Я встал с постели. Сквозь расшитое кружевами мороза окошко тоненькими ниточками просачивалось первое зимнее утро.
Я взглянул на часы — через сорок минут занятия.
— Хорошо, что разбудил, — улыбнулся я старику, — а то проспал бы царствие небесное.
Пока я одевался и умывался, старик, раздув огонек в печи, сидел возле нее, как обычно, на корточках, прислонившись плечом к стене, и курил цыгарку. Время от времени он что-то бормотал себе под нос.
Я начинал привыкать к тому, что дед разговаривает сам с собой, высказывая вслух различные свои соображения.
Ha днях, сидя вот так же у печи, он вдруг проговорил довольно громко:
— А все-таки я выгадаю!
— Что ты выгадаешь? — вмешался я в интимную беседу Фомы Филимоныча с самим собой.
— Это я так… заговариваюсь, — смутился старик.
Мне показалось неудобным продолжать разговор, и я замолчал.
Я никак не мог «раскусить» старика, хотя и старался это сделать.

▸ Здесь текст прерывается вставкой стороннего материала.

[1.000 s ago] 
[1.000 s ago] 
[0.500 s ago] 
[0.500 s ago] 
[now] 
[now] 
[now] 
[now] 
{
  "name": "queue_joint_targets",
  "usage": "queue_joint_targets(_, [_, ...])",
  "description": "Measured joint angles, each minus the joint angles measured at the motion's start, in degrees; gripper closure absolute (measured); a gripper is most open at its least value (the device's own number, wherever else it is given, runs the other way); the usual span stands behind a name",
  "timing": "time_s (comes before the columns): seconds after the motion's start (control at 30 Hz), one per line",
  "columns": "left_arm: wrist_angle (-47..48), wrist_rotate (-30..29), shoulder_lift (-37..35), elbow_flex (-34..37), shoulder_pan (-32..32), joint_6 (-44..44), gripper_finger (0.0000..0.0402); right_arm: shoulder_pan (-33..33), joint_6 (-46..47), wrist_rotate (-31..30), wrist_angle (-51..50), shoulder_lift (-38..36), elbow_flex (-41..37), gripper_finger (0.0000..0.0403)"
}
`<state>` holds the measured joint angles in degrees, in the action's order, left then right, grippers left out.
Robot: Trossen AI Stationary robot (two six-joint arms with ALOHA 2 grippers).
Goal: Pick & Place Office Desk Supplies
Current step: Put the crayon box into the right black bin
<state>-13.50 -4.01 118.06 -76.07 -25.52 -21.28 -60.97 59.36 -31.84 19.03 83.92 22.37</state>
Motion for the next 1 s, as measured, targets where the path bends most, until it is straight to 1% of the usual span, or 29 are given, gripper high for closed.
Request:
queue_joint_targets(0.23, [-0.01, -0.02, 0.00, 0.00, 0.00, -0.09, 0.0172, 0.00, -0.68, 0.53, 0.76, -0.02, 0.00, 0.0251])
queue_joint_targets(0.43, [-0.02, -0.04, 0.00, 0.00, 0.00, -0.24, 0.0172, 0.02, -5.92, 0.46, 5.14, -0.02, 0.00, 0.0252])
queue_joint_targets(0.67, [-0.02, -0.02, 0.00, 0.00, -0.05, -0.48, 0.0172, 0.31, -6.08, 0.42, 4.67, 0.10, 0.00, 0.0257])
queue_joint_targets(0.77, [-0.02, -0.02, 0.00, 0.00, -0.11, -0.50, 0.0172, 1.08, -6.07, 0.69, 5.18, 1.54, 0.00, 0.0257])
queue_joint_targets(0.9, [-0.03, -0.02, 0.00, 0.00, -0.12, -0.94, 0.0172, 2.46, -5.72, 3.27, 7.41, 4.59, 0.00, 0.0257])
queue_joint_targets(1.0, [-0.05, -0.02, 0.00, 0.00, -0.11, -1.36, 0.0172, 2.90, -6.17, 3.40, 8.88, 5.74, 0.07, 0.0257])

Мне хотелось узнать, чем он дышит, о чем думает. Когда требовалось дать оценку тем или иным фактам, событиям, он отвечал на мои вопросы скупо, односложно, с недоверием поглядывая из-под серых бровей.
Положение мое было сложное. Я не мог раскрыть себя перед стариком. Любого бы на моем месте смутило то обстоятельство, что у старика была «заручка» на бирже труда: не могли же случайного человека взять на такой строго законспирированный объект, как резиденция Гюберта.
Но в то же время мне думалось, что старик Кольчугин не должен быть предателем. Если бы меня спросили, почему я так думаю, я бы, возможно, и не ответил. Я не мог ничем подкрепить своих предположений.
Прощупывал меня осторожно и Фома Филимоныч. Он заводил со мной разговоры совсем не беспредметные. Его интересовало, кто я таков и как сюда попал, почему, идя в город, я всегда надеваю очки, и почему мне, а не Похитуну и не Венцелю, дают водку, какая у меня профессия, есть ли семья и где находится. Все это, конечно, выяснялось не в форме опроса, а так, меж разговоров, и как будто бы невзначай, к слову.
Что я мог ответить на все заданные мне вопросы? Иногда мне хотелось сказать ему: «Я вот кто! А кто ты?» Но интересы дела вынуждали скрывать правду и нести всякую околесицу. Кто знал, может быть вопросы, которые мне задавал старик, его самого не интересовали и ответа на них ожидали другие!
Не забывая ни на секунду, что меня постоянно подслушивают, я задавал вопросы и давал ответы, которые не могли вызвать подозрения.
А мне нужен был человек. Верный человек, который смог бы оказать помощь в налаживании связи с Криворученко, человек, которому я мог бы доверить не только свою судьбу, но и судьбу других, а стало быть, и самое дело. Такого человека я должен был найти.
Размышления мои нарушил Фома Филимоныч.
— Табачку моего не хотите? — предложил он, тая в седых усах хитрую улыбку.
— Нет-нет, прибереги себе. Попробовал один разок — и хватит… А ты вот что мне скажи, Фома Филимоныч: ты водочкой балуешься?